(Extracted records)
##########
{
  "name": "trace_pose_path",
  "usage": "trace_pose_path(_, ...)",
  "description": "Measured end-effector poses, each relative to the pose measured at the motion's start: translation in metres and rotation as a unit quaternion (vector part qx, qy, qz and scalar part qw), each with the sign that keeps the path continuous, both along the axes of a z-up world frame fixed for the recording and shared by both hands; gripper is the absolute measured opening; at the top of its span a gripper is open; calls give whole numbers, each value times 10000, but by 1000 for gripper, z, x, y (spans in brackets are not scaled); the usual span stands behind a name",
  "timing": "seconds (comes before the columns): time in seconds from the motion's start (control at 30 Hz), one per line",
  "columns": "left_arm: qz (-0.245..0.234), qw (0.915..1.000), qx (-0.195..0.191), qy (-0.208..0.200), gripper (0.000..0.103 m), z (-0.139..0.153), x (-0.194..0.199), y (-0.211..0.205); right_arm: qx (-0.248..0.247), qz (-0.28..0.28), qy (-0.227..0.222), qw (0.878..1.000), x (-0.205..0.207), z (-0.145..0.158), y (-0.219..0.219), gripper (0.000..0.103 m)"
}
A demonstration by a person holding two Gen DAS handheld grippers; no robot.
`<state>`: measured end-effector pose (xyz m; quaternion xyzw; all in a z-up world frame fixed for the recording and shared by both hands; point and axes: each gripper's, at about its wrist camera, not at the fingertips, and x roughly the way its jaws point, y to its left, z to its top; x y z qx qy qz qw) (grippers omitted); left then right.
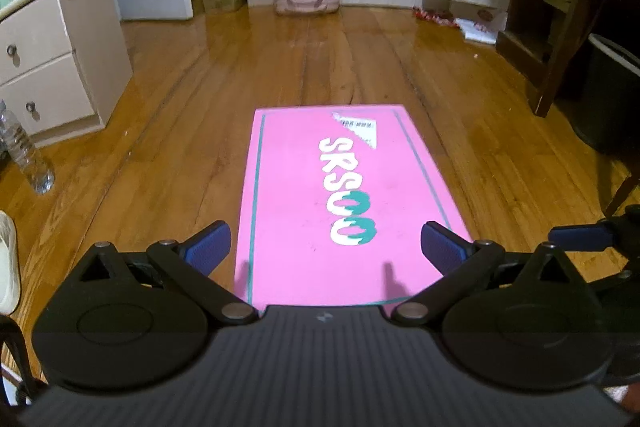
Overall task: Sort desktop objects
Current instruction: 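Open both tools and raise them away from the closed box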
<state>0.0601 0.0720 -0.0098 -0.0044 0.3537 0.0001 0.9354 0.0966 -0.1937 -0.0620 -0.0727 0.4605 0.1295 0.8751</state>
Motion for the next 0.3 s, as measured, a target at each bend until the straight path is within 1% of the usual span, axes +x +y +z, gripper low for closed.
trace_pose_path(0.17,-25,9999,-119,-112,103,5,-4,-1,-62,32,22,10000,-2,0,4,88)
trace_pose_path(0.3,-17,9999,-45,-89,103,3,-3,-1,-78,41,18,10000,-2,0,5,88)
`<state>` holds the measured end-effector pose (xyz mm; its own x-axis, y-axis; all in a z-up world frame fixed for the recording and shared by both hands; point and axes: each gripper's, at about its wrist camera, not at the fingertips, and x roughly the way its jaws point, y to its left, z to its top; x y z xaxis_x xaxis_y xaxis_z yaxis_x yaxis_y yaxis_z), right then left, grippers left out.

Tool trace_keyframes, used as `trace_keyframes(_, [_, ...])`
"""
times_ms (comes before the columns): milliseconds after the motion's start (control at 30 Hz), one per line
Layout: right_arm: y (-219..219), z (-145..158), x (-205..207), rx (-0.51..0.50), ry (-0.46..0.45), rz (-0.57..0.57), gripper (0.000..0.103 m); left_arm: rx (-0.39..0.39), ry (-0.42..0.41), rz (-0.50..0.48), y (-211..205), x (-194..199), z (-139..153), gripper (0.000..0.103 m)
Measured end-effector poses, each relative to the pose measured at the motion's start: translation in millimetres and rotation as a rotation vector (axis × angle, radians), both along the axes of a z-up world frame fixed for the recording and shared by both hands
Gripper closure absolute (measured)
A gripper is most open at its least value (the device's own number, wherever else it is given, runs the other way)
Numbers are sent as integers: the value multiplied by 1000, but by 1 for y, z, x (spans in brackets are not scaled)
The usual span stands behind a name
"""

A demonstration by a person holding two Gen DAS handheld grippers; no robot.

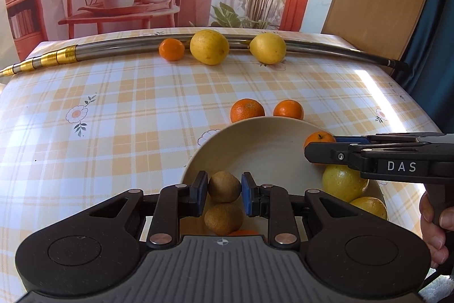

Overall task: Organize fruits
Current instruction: 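Lower kiwi into plate with left gripper while right lowers mandarin in, open both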

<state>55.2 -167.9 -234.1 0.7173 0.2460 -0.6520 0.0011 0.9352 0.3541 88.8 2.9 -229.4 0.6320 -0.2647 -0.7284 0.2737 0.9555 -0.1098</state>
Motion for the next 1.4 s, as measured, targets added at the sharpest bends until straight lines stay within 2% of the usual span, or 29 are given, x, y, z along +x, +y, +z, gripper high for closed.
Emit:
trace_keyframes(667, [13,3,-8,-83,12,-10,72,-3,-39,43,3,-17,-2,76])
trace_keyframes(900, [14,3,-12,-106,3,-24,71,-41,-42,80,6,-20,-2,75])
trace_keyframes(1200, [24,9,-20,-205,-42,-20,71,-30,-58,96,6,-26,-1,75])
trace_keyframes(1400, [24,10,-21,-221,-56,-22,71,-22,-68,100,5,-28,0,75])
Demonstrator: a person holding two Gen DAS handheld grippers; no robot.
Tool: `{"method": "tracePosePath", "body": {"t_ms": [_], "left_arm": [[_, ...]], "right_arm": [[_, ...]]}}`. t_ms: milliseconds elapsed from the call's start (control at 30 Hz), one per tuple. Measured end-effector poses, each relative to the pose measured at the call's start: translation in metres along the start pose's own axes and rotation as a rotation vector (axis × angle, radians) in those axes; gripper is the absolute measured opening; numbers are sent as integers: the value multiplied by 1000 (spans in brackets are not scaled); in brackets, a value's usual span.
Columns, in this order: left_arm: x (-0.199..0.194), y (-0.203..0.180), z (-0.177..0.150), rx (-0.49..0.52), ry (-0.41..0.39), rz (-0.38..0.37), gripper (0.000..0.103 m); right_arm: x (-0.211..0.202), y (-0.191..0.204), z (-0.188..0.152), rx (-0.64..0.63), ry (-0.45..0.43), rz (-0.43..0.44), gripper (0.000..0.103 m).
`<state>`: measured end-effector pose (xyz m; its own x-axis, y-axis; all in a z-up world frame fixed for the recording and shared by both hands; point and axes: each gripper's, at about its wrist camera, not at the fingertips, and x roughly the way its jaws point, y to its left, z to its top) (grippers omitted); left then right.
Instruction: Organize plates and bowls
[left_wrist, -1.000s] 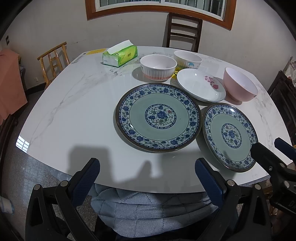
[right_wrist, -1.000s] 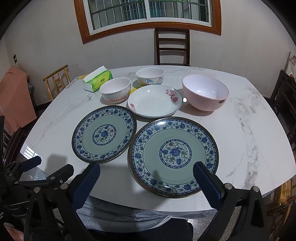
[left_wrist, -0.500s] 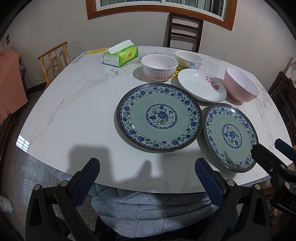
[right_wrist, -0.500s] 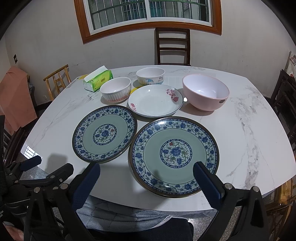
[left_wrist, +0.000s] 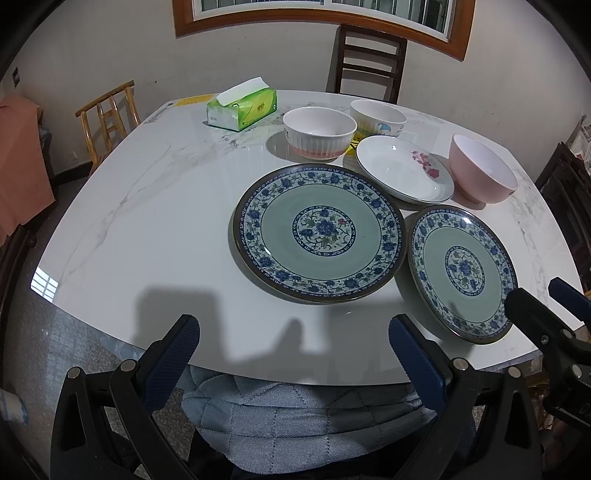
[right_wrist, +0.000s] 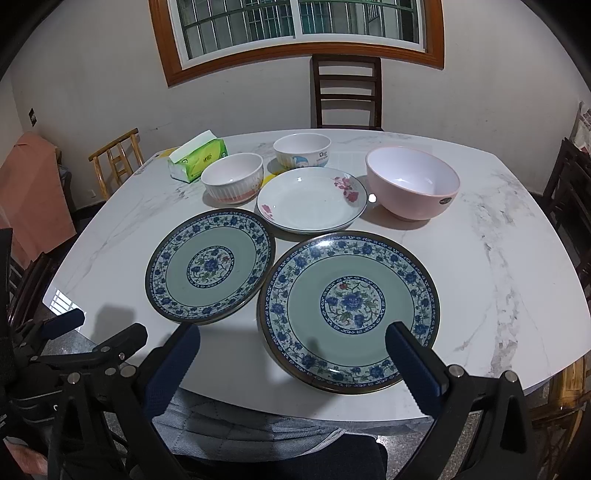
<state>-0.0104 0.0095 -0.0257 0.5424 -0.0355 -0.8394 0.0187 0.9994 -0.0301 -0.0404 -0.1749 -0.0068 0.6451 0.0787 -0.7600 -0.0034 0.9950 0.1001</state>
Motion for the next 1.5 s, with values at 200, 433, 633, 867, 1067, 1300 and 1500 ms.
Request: {"method": "tracePosePath", "body": {"t_ms": [200,433,633,867,1067,1300,1500], "left_arm": [[3,3,1,-3,6,-15,96],[12,13,6,-38,45,-72,87],[22,40,16,-117,77,-150,84],[40,75,35,-232,126,-274,71],[58,96,52,-313,151,-344,56],[83,110,64,-363,184,-400,45],[102,120,69,-387,207,-386,36]], "right_arm": [[2,1,0,-5,-1,3,103],[11,-6,3,7,20,79,103],[32,-14,18,6,62,185,97],[65,-25,45,57,127,343,75],[104,-31,70,105,203,407,61],[150,-23,92,85,265,398,47],[181,-13,99,62,314,414,41]]}}
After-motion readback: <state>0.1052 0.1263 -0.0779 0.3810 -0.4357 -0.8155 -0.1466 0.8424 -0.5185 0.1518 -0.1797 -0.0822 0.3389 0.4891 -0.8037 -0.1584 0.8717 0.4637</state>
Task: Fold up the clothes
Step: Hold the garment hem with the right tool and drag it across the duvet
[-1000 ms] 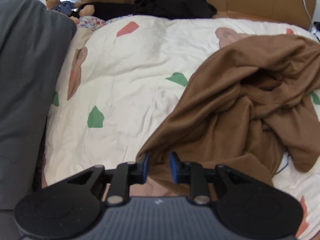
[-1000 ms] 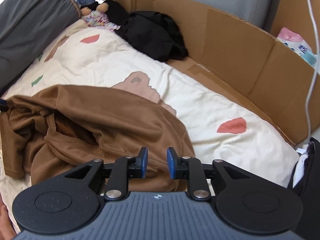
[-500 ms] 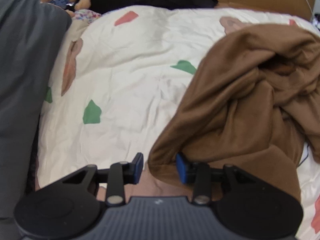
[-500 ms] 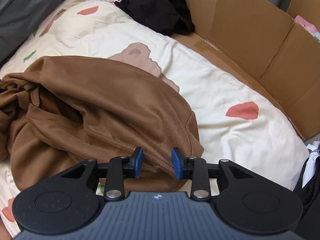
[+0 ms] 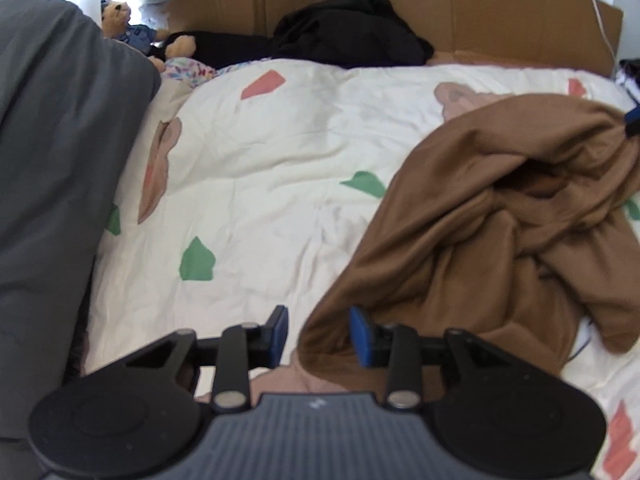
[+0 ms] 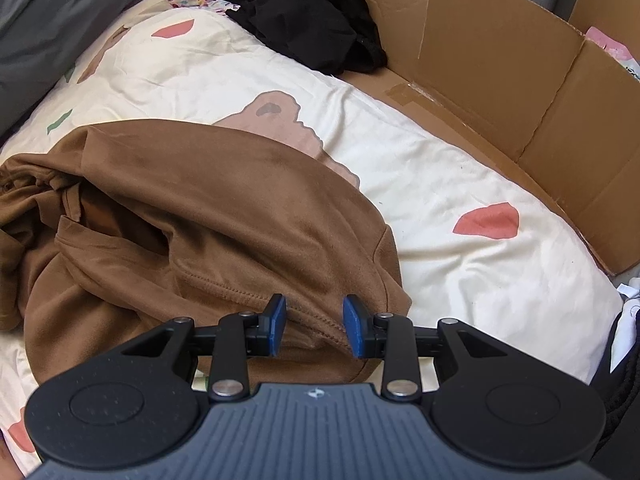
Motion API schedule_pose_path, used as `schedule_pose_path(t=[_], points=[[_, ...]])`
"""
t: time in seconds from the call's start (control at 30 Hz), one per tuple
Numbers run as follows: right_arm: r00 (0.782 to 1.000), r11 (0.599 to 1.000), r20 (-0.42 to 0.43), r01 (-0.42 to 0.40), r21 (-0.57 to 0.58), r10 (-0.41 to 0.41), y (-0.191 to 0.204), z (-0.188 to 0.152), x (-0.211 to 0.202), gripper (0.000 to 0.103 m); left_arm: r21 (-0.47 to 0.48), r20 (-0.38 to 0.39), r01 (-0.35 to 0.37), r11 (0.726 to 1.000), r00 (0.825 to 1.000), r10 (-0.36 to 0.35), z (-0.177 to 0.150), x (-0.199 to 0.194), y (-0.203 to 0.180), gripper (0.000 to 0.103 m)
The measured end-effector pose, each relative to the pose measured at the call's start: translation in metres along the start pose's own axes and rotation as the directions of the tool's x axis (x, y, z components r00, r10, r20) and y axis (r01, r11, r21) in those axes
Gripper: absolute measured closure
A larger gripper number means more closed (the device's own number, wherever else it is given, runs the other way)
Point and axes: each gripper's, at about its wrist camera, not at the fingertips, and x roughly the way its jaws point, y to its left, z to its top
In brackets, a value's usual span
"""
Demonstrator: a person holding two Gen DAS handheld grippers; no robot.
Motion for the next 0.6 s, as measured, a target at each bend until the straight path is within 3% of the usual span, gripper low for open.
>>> schedule_pose_path(t=[0.23, 0.6], points=[[1.0, 0.999, 0.002, -0.019, -0.032, 0.019, 0.005, 0.004, -0.005, 0.067, 0.042, -0.069, -0.038, 0.998, 0.997, 0.041, -0.011, 0.022, -0.008, 0.071], [0.998, 0.998, -0.047, -0.054, -0.036, 0.052, 0.0, -0.001, 0.011, 0.067, 0.07, -0.114, -0.013, 0.997, 0.993, 0.021, -0.013, 0.054, -0.009, 0.073]])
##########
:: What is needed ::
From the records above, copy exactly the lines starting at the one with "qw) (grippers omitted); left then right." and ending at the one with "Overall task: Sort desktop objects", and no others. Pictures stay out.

:: Reply ::
`<state>`: measured end-effector pose (xyz m; quaternion xyzw; all in a z-up world frame fixed for the recording and shared by both hands; point and axes: each gripper's, at about its wrist camera, not at the fingertips, and x roughly the way its jaws point, y to its left, z to its top; x y z qx qy qz qw) (grippers omitted); left then right.
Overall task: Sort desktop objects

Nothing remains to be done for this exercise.